▶ [Task objective] In the records below, find every line that contains "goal" and list it.

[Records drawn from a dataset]

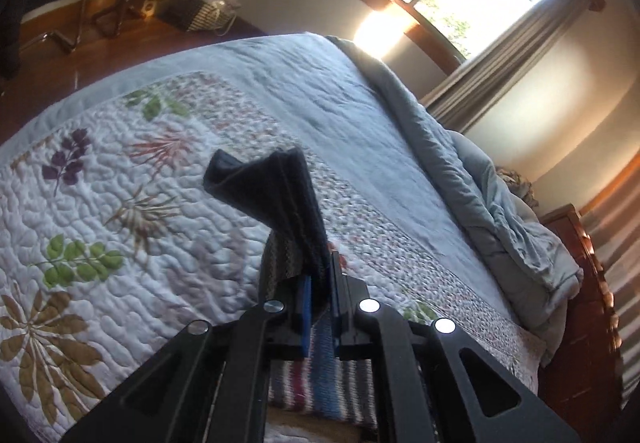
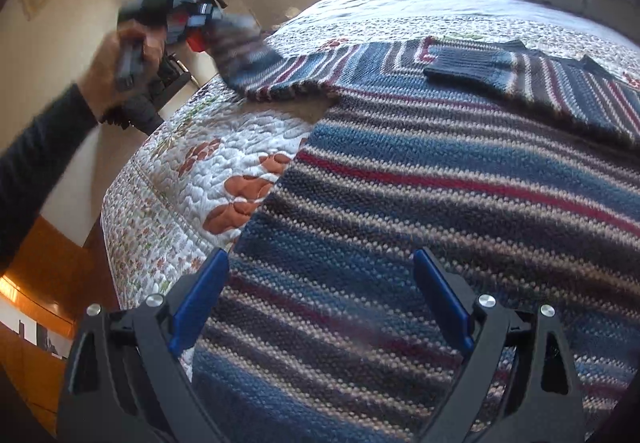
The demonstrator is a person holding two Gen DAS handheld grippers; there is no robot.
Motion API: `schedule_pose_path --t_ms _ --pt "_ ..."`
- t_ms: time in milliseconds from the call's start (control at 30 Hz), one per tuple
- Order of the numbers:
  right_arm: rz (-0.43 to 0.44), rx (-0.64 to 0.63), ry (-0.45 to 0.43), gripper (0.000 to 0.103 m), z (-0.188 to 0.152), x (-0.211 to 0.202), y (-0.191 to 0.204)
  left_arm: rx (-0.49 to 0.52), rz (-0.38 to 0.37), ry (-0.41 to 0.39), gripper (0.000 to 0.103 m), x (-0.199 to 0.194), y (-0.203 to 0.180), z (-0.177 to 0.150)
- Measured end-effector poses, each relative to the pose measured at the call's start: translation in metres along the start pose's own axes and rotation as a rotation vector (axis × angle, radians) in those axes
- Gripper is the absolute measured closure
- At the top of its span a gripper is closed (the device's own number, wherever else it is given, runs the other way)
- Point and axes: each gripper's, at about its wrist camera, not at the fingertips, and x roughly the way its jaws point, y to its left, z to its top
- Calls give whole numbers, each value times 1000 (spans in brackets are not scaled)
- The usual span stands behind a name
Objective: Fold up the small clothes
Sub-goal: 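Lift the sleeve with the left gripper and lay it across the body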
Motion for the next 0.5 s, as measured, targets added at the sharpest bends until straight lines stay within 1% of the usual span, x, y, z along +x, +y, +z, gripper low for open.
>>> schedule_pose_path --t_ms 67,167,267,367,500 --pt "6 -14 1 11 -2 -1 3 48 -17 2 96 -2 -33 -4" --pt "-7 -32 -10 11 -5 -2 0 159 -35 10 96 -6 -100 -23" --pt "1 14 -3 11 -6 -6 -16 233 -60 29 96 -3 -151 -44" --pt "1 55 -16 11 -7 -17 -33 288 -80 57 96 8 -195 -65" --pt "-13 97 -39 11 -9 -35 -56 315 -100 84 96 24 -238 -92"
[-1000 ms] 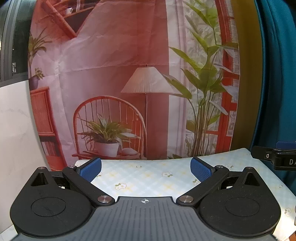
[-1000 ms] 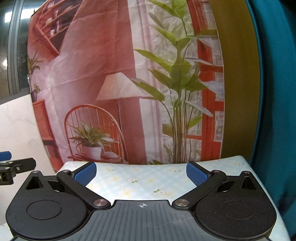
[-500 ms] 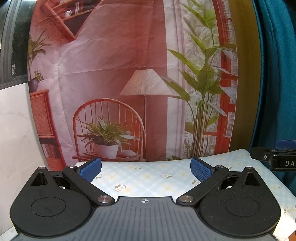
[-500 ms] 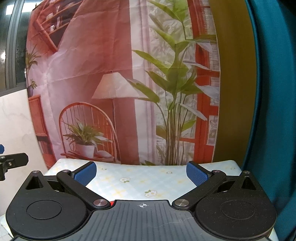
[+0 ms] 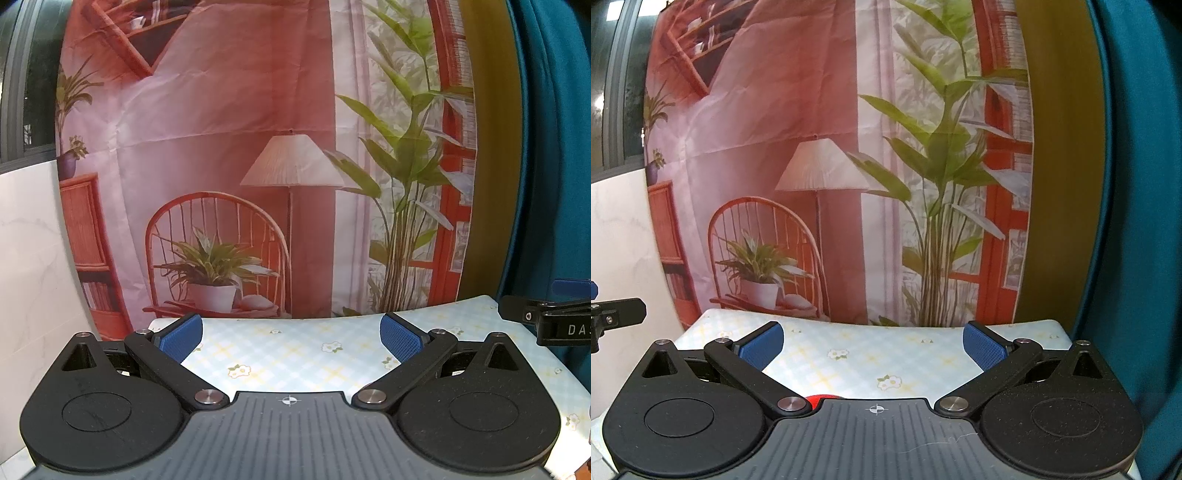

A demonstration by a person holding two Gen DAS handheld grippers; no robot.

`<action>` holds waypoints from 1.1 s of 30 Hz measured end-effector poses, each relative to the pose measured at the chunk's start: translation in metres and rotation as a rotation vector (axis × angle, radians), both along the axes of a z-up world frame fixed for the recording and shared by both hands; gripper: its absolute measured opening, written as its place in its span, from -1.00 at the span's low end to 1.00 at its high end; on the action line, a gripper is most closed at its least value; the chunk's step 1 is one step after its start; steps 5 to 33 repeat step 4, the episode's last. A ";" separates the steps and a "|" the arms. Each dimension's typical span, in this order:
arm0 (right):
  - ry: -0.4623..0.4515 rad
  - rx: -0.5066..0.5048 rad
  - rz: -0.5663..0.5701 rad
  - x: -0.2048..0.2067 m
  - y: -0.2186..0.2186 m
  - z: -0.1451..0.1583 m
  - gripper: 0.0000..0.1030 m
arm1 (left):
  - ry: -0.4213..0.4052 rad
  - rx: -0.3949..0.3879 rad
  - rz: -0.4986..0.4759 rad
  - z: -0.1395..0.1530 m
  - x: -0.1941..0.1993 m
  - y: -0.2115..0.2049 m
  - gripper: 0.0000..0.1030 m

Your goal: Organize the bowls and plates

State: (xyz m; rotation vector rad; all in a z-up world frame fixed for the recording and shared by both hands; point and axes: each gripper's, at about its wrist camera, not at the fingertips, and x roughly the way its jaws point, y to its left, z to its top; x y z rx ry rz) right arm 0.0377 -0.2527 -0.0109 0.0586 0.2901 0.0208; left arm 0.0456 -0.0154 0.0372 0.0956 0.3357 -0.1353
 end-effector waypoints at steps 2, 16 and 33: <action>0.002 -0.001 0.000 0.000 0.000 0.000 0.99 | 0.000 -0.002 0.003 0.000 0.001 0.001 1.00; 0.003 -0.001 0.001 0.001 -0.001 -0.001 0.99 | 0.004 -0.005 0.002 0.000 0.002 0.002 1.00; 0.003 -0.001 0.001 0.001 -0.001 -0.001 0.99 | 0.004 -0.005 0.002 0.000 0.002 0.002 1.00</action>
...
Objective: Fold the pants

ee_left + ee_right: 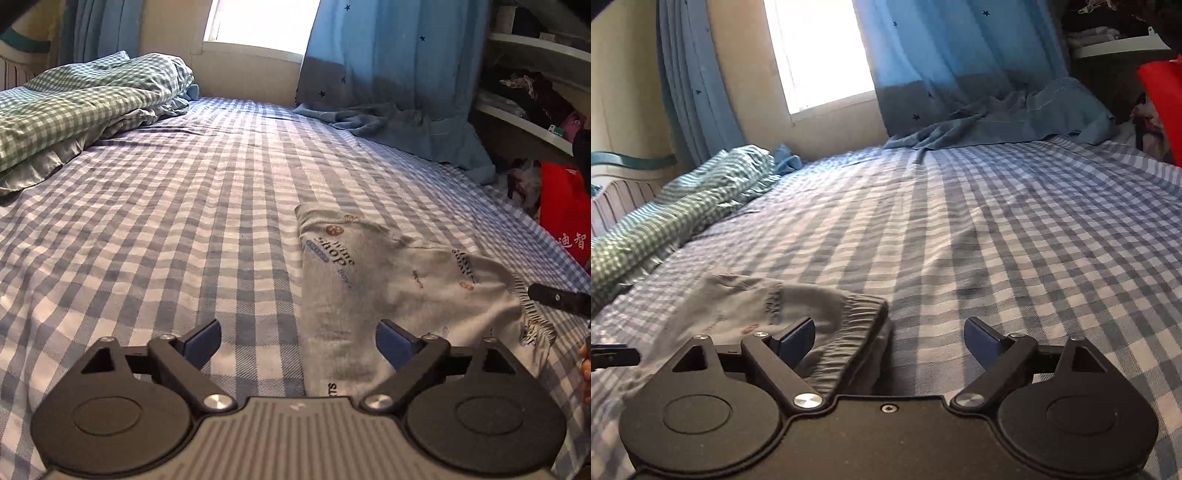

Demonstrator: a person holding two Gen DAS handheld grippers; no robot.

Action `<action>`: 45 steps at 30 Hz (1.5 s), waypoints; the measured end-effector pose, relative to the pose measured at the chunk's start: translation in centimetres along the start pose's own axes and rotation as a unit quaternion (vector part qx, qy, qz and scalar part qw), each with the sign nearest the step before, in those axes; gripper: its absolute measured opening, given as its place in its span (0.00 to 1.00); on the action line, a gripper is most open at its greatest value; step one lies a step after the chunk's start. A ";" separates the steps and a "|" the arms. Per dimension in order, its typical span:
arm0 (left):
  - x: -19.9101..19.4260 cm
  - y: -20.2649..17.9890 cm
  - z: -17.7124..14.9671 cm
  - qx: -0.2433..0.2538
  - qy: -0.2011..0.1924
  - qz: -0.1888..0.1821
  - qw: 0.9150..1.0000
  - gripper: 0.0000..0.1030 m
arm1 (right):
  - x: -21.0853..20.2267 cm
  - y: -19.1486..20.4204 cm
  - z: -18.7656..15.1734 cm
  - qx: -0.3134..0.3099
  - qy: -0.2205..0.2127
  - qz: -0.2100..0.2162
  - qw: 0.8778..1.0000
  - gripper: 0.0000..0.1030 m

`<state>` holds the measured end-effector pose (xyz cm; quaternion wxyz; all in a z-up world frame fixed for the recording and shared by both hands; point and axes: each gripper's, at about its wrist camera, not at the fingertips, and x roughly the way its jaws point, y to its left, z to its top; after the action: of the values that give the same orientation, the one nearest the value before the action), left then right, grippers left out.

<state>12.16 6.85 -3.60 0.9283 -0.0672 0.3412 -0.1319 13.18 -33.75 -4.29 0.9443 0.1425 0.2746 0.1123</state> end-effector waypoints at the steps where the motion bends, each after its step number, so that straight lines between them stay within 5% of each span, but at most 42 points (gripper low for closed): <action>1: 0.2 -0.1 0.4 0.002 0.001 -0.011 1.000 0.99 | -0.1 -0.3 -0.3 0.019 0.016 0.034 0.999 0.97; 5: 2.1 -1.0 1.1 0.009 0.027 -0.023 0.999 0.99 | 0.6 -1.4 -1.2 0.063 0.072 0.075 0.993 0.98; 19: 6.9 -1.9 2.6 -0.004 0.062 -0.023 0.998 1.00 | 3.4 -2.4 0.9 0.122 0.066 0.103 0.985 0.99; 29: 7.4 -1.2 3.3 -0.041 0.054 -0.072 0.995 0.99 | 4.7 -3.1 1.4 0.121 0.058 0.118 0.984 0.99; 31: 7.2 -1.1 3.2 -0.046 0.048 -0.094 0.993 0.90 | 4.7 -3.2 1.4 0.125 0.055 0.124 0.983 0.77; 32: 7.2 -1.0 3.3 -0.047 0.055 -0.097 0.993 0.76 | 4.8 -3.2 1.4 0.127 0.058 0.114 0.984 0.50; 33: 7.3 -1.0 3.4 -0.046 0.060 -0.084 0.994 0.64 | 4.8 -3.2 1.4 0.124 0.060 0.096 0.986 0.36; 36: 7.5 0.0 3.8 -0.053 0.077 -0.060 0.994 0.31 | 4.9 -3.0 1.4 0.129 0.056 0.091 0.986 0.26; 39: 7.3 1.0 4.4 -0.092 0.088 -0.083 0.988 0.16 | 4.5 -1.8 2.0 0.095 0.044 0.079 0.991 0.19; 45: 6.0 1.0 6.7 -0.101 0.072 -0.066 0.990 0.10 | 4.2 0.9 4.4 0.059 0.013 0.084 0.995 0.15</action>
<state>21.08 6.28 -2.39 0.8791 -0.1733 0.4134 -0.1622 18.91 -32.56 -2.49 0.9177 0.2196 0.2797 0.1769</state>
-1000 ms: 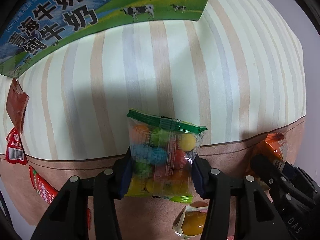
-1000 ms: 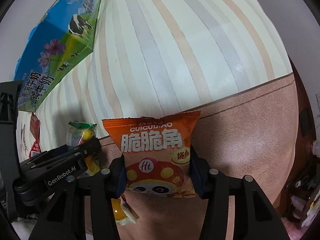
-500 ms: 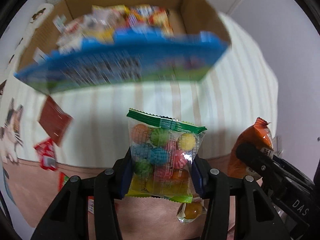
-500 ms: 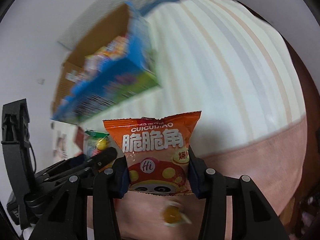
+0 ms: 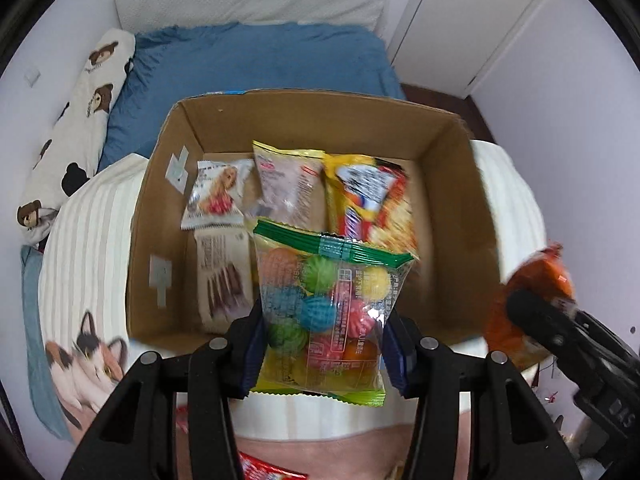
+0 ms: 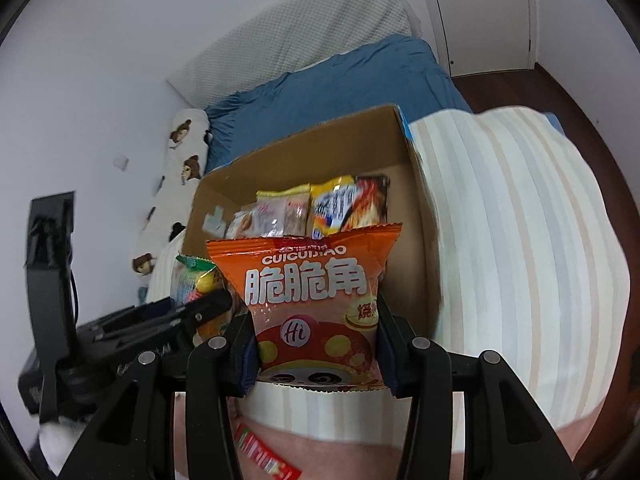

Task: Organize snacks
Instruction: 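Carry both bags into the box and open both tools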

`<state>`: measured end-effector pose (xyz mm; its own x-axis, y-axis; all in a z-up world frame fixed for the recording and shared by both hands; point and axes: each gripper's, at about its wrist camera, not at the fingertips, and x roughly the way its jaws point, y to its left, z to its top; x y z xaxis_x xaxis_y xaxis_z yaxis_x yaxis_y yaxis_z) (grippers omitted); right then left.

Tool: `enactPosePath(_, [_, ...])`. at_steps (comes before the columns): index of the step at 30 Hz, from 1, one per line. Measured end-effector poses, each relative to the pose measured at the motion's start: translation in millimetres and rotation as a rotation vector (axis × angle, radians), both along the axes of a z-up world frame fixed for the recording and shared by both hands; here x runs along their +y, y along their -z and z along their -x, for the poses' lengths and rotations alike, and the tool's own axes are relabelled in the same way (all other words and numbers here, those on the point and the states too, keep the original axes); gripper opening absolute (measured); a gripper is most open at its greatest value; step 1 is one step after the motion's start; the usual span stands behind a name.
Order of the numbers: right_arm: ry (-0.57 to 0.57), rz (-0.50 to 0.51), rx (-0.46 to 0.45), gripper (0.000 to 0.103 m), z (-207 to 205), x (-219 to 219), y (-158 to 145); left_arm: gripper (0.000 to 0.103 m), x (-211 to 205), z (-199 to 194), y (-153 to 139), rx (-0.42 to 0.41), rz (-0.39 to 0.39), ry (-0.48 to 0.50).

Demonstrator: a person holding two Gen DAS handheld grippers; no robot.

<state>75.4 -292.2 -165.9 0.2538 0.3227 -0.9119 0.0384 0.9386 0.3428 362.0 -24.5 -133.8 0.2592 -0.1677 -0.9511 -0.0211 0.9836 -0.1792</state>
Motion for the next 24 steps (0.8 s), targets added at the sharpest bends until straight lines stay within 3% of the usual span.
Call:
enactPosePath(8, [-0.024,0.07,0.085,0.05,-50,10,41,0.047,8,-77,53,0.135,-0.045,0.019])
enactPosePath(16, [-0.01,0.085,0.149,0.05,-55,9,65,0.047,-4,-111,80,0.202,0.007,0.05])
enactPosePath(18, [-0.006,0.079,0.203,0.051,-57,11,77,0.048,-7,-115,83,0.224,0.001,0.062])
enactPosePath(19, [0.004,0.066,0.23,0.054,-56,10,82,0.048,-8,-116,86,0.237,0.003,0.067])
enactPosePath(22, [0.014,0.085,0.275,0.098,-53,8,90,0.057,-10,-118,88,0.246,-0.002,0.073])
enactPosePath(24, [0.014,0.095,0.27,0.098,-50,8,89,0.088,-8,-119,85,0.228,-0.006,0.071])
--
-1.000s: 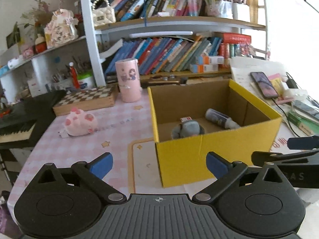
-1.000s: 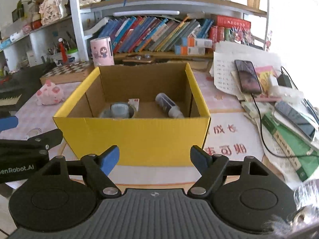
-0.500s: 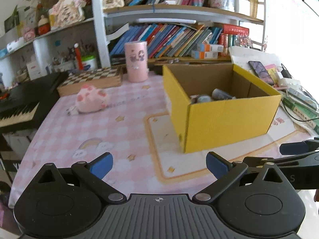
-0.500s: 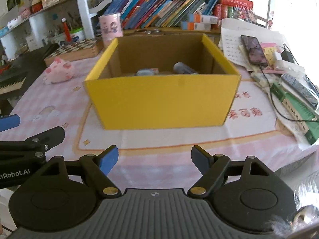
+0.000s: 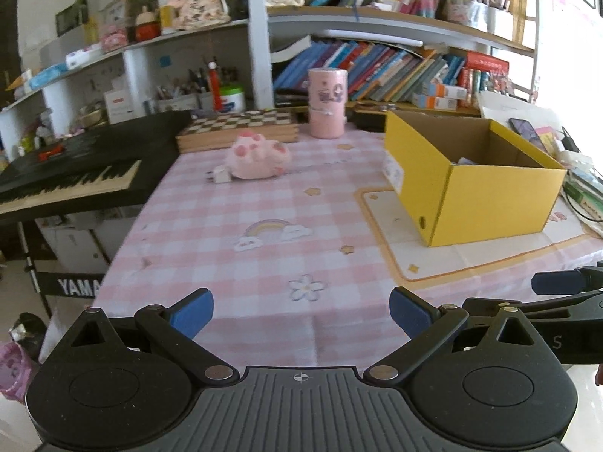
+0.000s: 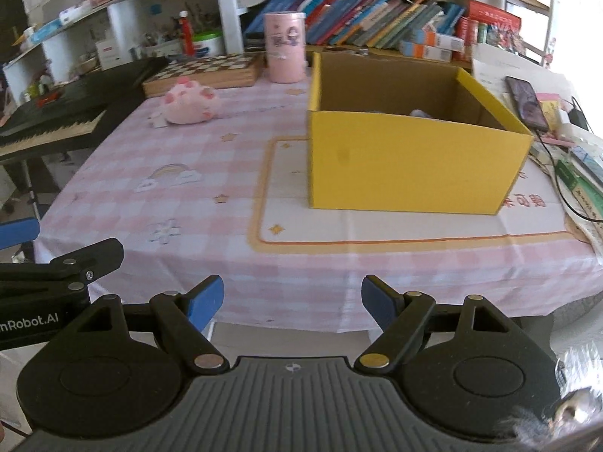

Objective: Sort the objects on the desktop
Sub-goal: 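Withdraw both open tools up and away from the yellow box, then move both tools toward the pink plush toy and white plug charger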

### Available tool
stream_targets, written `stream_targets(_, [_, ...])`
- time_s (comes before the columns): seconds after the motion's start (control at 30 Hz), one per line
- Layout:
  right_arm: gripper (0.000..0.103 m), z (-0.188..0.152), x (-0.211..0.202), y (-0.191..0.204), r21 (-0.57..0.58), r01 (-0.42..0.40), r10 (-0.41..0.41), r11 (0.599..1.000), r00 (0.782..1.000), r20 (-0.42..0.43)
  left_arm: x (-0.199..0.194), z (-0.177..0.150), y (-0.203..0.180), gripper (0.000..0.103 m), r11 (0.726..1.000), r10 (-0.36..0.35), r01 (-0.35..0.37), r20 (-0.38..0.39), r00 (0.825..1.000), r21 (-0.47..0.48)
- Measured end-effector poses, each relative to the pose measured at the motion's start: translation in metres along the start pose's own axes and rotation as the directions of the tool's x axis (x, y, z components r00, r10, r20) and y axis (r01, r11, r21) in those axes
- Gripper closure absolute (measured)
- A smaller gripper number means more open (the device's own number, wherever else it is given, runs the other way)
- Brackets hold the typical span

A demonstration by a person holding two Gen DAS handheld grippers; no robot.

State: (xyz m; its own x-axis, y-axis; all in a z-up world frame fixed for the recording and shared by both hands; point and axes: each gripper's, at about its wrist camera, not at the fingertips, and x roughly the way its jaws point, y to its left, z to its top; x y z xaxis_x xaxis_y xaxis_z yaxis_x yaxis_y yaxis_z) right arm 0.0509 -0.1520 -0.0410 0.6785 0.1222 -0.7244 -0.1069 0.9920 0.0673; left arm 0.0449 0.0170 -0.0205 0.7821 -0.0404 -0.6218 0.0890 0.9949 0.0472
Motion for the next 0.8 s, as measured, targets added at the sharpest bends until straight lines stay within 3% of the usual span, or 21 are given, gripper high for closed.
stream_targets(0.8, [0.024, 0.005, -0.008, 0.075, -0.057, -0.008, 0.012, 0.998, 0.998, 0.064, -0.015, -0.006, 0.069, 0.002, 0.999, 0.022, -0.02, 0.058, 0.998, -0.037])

▶ [Solution]
Sub-goal: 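Lift the sleeve with the left gripper and lay it across the body
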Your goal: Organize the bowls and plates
Sub-goal: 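Withdraw both open tools up and away from the yellow box, then move both tools toward the pink plush toy and white plug charger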

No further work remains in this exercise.